Regardless of whether there were twenty-four Title VII cases awarding punitive damages during 2004-2005, (209) or whether there were fifty-two Title VII punitive damage jury awards, (210) the import of these data remains the same. There are simply not a significant number of Title VII punitive damage awards finding their way into published district court decisions. Given the numerous Title VII cases filed each year--indeed, the Equal Employment Opportunity Commission alone filed 592 cases during fiscal years 2004-2005 (211)--the fact that so few cases resulted in a published award of punitive damages is quite telling. Although unexpected at first, the results of this study are not necessarily surprising upon closer analysis. In discussing exemplary relief outside of the employment law context, one scholar observed that "every empirical study of the question" of punitive damages "has reached conclusions that, to say the least, fail to support [commonly held] beliefs" that such awards "have grown dramatically in both frequency and size." (212) And, the Supreme Court has recently noted that "[a] survey of the literature reveals that discretion to award punitive damages has not mass-produced runaway awards." (213)

As discussed in the previous section, it is possible that there were punitive damage awards that did not result in a written opinion. (214) It is equally possible that the parties settled cases that otherwise would have resulted in significant punitive damage awards. (215) Even if this were the case, however, the lack of a significant number of published decisions on punitive damages in employment cases is just as troubling.
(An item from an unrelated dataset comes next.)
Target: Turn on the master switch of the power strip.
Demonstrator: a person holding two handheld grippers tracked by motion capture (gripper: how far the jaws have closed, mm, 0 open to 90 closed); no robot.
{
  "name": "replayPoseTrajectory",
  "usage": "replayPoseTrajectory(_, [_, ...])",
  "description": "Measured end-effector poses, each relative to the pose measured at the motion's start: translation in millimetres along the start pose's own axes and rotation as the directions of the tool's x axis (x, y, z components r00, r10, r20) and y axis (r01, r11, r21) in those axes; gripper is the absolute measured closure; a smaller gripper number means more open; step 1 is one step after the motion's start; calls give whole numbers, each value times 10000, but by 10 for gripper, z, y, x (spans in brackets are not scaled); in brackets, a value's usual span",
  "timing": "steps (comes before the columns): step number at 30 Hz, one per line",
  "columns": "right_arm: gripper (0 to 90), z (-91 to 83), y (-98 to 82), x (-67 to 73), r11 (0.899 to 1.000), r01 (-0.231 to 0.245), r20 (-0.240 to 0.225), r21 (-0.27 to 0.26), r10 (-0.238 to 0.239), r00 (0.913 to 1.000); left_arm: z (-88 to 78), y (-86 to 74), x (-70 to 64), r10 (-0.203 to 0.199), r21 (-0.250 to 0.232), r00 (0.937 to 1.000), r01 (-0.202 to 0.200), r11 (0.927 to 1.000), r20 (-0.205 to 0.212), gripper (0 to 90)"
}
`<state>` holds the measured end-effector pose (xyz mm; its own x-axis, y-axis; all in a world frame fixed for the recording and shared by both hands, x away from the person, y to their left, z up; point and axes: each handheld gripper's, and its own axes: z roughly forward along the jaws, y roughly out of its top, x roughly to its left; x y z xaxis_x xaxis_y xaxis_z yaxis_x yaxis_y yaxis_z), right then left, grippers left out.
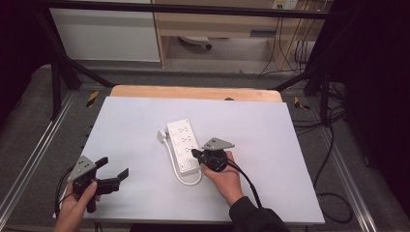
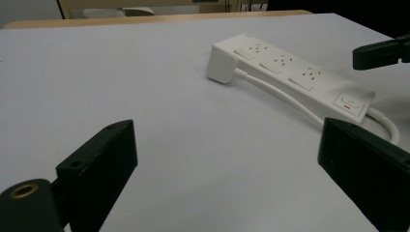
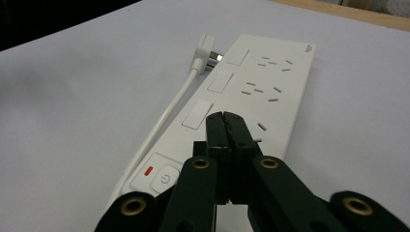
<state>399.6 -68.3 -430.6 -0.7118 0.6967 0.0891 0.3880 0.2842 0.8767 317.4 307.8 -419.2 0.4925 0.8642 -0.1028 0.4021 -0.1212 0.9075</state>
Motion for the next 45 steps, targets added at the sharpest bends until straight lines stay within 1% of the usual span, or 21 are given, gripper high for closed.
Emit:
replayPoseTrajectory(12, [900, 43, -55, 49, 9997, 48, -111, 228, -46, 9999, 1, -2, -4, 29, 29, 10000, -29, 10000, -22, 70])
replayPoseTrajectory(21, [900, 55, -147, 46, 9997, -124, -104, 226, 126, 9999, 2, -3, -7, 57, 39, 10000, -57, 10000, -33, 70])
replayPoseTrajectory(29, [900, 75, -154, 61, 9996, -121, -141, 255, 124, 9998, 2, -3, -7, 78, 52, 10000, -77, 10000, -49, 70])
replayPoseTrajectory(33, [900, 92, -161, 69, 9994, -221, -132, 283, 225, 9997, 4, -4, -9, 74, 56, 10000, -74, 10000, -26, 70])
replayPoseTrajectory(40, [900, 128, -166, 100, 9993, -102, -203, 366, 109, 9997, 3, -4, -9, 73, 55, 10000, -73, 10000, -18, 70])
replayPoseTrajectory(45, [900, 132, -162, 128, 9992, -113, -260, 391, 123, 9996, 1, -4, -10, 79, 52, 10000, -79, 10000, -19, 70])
It is exactly the publicly available court decision of an employer being sanctioned with exemplary damages that is likely to cause other employers to change their behavior. (216) Public punitive damage awards place all employers on notice that if they discriminate, they can be severely sanctioned. Without these published decisions, we cannot expect employer conduct to change.

The data also revealed that juries appear somewhat reluctant to award punitive relief--less than 18 percent of Title VII cases that reach a jury result in this type of award. (217) And in those cases where a jury finds in favor of the plaintiff in a Title VII case, 29 percent of those juries also award punitive relief. (218) These numbers are in line with at least one earlier analysis of punitive relief in employment cases. (219) The percentage of juries that award punitive damages to prevailing plaintiffs varies considerably depending upon the area of the law--one study found that these rates ranged from 1.7 percent in premises liability cases and 2.2 percent in product liability cases to almost 30 percent in slander/libel cases. (220)
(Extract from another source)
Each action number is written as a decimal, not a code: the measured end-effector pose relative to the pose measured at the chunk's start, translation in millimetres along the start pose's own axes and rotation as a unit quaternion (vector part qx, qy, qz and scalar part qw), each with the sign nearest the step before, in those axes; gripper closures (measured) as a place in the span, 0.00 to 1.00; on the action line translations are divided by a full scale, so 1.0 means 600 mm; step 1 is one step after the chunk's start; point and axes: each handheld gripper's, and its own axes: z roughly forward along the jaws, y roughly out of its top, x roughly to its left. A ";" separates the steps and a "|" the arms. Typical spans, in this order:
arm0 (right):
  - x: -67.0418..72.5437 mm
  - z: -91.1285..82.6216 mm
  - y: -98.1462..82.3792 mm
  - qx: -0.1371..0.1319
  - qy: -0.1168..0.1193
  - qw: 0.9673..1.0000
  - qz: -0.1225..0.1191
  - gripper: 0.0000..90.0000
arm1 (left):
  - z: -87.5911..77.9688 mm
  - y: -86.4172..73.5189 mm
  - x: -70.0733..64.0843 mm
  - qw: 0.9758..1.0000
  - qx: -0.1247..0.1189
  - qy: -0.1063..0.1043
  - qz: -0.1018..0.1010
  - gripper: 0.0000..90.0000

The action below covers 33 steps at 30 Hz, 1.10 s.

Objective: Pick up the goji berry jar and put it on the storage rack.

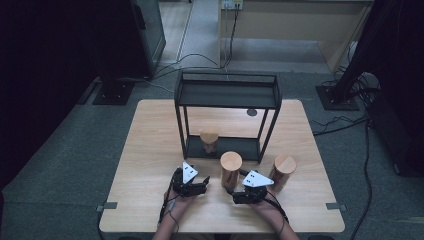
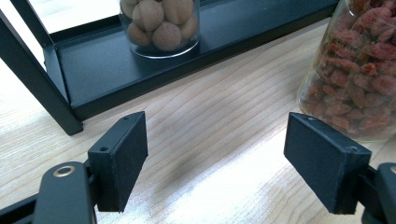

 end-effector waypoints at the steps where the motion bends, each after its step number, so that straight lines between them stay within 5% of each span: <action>1: 0.000 0.000 -0.001 -0.002 0.000 1.000 0.000 0.20 | 0.000 0.000 0.000 1.000 0.000 0.000 0.001 0.24; 23: -0.010 0.017 -0.009 -0.035 0.003 0.999 0.018 0.20 | 0.000 0.002 -0.005 1.000 0.003 0.005 0.010 0.24; 33: -0.009 0.026 -0.001 -0.028 0.003 0.999 0.018 0.20 | 0.000 0.001 -0.005 1.000 0.001 0.004 0.005 0.24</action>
Though the results set forth in this Article for jury awards in Title VII cases are at the higher end of this spectrum, a couple of considerations should be addressed that are specific to employment discrimination claims. First, unlike many other areas of the law, a prevailing plaintiff in an employment discrimination case (outside of the disparate impact context) (221) will have already proven intentional conduct on the part of the defendant. Employment discrimination is, by its very nature, an intentional act. (222) Thus, because the defendant's conduct is intentional, punitive damages should be particularly appropriate for many prevailing Title VII plaintiffs. Second, punitive damage awards are capped and a plaintiff cannot receive more than $300,000 of compensatory and punitive relief combined. (223) Thus, the deterrent effect in punitive damage cases have already been reduced by capping the award potential. These factors combine to suggest punitive damages are not having a significant deterrent effect in employment discrimination cases--in the event that a plaintiff actually prevails in the case at trial and proves intentional discrimination, the victorious plaintiff will have less than a one in three chance of also receiving a (capped) punitive award.
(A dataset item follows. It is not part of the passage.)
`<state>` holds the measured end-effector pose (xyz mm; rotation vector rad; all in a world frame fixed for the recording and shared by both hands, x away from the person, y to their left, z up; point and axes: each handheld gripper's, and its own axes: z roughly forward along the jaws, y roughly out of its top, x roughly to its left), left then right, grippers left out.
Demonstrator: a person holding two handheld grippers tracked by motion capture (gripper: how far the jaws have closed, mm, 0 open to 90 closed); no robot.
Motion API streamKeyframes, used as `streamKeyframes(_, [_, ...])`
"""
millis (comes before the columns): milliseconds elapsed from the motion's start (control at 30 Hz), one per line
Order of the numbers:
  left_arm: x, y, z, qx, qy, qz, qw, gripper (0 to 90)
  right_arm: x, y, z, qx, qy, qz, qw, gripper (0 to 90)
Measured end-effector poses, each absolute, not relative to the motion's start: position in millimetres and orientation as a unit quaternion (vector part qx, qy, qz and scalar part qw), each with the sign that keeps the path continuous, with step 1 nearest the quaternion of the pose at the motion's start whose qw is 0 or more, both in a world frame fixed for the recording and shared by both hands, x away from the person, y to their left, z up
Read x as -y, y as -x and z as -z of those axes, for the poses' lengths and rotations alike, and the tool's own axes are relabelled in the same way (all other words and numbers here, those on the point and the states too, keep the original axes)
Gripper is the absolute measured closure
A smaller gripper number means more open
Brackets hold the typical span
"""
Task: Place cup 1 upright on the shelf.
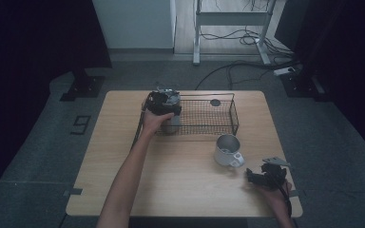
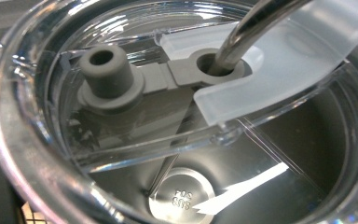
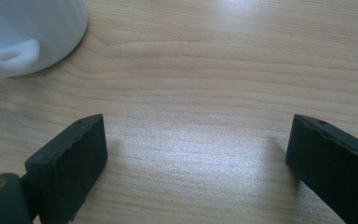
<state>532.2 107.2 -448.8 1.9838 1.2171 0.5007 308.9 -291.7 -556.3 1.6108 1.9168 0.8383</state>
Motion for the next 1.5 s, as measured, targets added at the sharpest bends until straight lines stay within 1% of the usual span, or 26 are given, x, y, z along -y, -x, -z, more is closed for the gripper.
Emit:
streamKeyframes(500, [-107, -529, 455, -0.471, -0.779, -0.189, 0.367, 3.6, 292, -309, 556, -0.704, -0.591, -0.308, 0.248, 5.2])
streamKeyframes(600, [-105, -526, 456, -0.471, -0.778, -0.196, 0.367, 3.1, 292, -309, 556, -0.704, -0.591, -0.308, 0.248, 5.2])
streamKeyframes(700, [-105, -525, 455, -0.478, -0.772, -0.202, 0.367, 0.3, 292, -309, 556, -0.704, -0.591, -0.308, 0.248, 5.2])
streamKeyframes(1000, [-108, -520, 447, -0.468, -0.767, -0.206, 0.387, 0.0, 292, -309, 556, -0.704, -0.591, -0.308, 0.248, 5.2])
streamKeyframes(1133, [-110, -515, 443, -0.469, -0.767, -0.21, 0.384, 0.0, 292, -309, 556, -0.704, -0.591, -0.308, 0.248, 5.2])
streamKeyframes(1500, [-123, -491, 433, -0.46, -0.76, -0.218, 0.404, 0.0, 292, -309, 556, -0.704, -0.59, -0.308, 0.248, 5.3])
Certainly, reasonable minds could differ on the effectiveness of punitive damages in light of the results of my study, and drawing conclusions from the data is in many ways a subjective process. Nonetheless, given that the number of punitive awards in Title VII published decisions was in the single digits in 2004, (224) and given that only about 29 percent of juries that ultimately find in favor of the plaintiff also award punitive relief (which is still subject to court review), (225) it seems a fair conclusion that punitive damages are simply not achieving their intended purpose. I leave the extent to which punitive damages are missing their mark open to further debate.

V. A CALL FOR CHANGE

The limited number of published employment discrimination cases awarding punitive relief is surprising, and it should not go unnoticed or uncorrected. I propose here one such alternative approach to the punitive damage award scheme that currently exists in Title VII. Specifically, I recommend that we adopt and implement a model similar to the liquidated damages provision in the Age Discrimination in Employment Act (ADEA) (226) and Fair Labor Standards Act (FLSA) (227) as part of Title VII in place of the current system. Liquidated damages can certainly "serve as a necessary and beneficial deterrent" to employment discrimination. (228) While I believe that this sweeping reform would be a significant improvement over the system of punitive relief currently in existence, a liquidated damages framework for Title VII would need to be carefully integrated into the statute so as to be equitably applied to all parties and still serve a deterrent purpose. I discuss the proposed approach in greater detail below.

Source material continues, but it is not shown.